According to a recent report by the International Monetary Fund (IMF), this is just one of the consequences of ASIC underfunding, with market meltdowns being another potential outcome.
IMF observations included:
There is a high level of compliance with the International Organization of Securities Commissions (IOSCO) Principles, but a few remaining concerns need to be resolved. ASIC operational independence and sufficiency of resources are overarching concerns which impair its ability to discharge its supervisory functions adequately and effectively across the entire regulated population.
Improvements are needed in the capital adequacy requirements to improve the manner they address the risks to which various types of intermediaries are subject.
There seems to be a need to assess whether the current regulatory structure is best suited to respond to the present and future challenges.
ASIC is an enforcement focused regulator. It is less focused on ongoing, proactive supervision, which is an area that requires increased attention to complement the current enforcement efforts and to add to their deterrent effect.

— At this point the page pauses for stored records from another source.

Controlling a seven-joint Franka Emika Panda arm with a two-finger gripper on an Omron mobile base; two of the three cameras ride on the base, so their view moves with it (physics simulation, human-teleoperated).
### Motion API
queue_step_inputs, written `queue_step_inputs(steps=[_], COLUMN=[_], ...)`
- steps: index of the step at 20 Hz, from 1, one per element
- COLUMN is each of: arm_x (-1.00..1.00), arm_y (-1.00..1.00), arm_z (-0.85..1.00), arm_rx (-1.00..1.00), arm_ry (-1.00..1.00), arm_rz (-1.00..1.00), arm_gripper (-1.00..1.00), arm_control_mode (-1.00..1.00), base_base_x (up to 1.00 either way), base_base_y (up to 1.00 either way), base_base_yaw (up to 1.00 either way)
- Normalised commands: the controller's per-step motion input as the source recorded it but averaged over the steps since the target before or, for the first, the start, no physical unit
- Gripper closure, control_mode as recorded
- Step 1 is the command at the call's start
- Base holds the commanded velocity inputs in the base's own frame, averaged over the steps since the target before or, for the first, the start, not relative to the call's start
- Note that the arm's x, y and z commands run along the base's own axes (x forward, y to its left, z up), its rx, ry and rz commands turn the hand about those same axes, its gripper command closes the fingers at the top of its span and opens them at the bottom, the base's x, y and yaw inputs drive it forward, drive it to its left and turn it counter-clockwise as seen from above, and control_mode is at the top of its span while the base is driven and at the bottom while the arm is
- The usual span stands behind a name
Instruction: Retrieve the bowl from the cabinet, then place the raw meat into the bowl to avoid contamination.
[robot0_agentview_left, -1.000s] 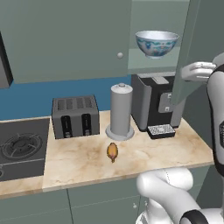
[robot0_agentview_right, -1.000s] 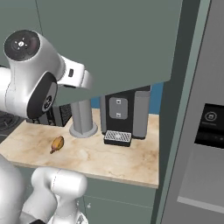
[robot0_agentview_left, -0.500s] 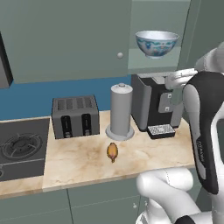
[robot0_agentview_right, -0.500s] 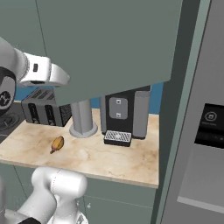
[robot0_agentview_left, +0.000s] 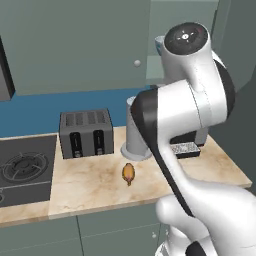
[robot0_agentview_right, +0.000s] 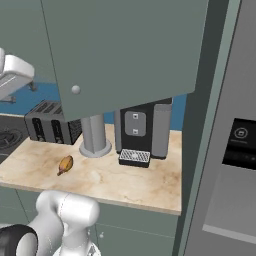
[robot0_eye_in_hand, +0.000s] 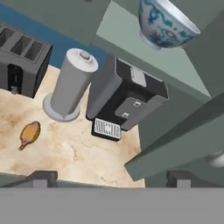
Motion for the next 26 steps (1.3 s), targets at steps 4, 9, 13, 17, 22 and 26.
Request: queue_step_inputs(steps=[4,9,13,17,22,26], arm_x=[0.36,0.35,0.19,0.04,0.29,0.24], arm_y=[0.23,-0.01,-0.04,0.0,-0.16,-0.51], arm_z=[0.01,0.1,-0.2,-0.28,-0.1,0.0], arm_rx=[-0.29,-0.18,-0.19,-0.2,-0.09,0.0], arm_ry=[0.29,0.25,0.01,0.0,0.0,0.05], arm_rz=[0.0,0.01,0.0,0.0,0.0,0.0], arm_gripper=[-1.0,-1.0,-1.0,-1.0,-1.0,-1.0], arm_control_mode=[-1.0,-1.0,-1.0,-1.0,-1.0,-1.0], base_base_x=[0.0,0.0,0.0,0.0,0.0,0.0], base_base_y=[0.0,0.0,0.0,0.0,0.0,0.0], base_base_yaw=[0.0,0.0,0.0,0.0,0.0,0.0])
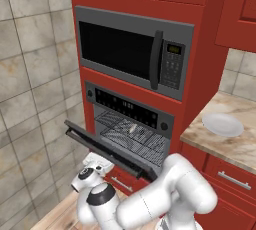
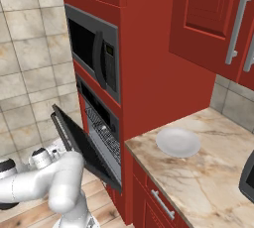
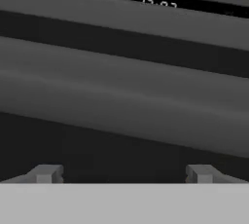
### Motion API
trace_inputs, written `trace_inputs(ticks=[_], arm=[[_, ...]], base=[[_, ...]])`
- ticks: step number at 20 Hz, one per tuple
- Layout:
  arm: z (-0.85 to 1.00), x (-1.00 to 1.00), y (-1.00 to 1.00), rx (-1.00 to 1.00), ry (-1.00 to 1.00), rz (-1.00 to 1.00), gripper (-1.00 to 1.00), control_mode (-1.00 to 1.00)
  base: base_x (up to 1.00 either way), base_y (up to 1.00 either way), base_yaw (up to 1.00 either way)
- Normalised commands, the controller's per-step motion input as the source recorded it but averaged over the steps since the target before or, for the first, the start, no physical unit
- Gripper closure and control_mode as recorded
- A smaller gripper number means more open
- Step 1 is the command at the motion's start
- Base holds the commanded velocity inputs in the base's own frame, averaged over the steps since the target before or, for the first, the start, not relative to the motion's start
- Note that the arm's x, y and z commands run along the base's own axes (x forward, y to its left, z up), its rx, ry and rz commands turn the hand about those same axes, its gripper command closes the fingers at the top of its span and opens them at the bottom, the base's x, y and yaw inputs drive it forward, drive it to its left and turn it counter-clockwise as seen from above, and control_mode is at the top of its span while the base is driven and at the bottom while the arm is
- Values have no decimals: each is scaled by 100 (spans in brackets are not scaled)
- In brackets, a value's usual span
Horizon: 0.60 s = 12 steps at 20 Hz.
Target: Place the fish on the top rack of the oven, and slide the tray back inside. Close the oven door.
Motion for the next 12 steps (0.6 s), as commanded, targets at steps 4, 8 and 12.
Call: trace_inputs(ticks=[4, 8, 12], arm=[[0, 98, -61, -25, -52, -13, -100, -100], [-4, 100, -93, -8, -42, -11, -100, -100], [-18, 100, -100, 0, -34, -10, -100, -100]], base=[[0, 0, 0], [0, 0, 0], [0, 0, 0]])
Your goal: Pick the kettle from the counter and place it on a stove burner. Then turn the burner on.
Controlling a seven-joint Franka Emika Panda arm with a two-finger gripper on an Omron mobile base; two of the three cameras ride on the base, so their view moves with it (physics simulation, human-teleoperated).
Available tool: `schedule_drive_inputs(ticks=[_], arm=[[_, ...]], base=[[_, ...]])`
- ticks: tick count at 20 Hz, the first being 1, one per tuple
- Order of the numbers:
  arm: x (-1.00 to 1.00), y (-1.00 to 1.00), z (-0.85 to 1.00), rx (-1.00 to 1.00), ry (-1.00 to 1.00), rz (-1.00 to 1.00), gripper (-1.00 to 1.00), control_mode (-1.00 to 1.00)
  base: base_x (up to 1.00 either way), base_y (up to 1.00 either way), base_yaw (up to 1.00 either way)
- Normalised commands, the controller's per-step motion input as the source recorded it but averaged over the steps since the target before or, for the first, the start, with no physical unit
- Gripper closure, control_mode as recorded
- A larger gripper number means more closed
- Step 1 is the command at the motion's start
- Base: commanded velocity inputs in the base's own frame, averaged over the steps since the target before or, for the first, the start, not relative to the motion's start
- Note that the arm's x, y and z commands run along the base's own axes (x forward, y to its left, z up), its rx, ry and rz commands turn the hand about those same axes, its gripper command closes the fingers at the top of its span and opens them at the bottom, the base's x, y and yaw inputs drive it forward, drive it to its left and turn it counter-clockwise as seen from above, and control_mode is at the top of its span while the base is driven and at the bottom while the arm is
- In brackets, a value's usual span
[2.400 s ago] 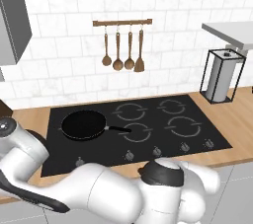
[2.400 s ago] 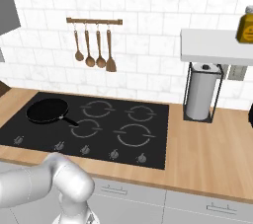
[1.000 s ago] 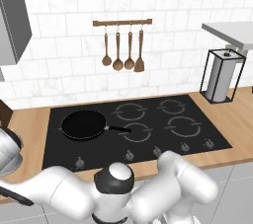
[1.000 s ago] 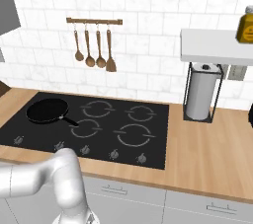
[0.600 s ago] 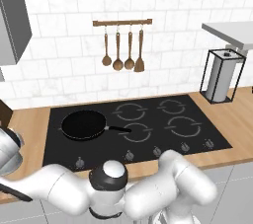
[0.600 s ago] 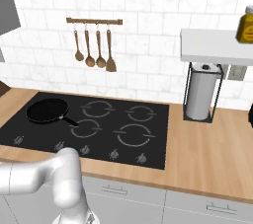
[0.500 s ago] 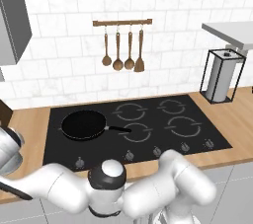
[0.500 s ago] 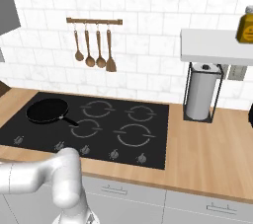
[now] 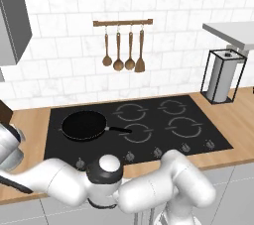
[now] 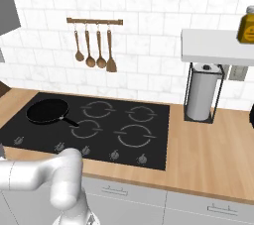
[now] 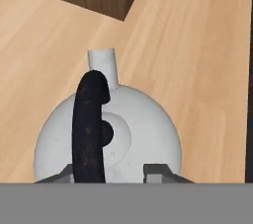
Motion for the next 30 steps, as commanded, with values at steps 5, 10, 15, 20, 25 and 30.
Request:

The regulatory framework and supervisory practices for collective investment schemes need to be improved to comply with the IOSCO Principles.
Banking, insurance, and securities regulators both in Australia and globally continue to face significant regulatory challenges in the increasingly complex markets.
According to a Fairfax report, the government has taken the IMF’s criticism on board, labelling it as “tough, but fair”, but has stopped short of offering more money to the corporate regulator.
The IMF report’s findings come in the wake of ASIC chairman Greg Medcraft’s admission that it is overstretched, and that Australia “gets what it pays for” in service.
The comments came after the watchdog announced in a report that its financial advice surveillance team has one staff member for every 115 AFS licensees that are authorised to provide personal advice – and that it relies primarily on “reactive surveillances” to monitor 98.5% of these licensees.
“I think it is important people know we aren’t on every street corner. We would like to be but we’re not,” Medcraft told a parliamentary committee.
“The idea behind this [report] about our resourcing is to say you can have an ASIC at $350m and this is what you get, and you can have one at $250m and it actually shows the committee and the Australian public what you get with what you pay for.”
According to ASIC’s surveillance coverage of regulated populations in 2011–12 report, the regulator has a team of 29 employees who are charged with surveying the 3,343 Australian financial services (AFS) licensees that are authorised to provide personal advice.
It added that 3,293 of these licensees are monitored through “primarily reactive surveillances”.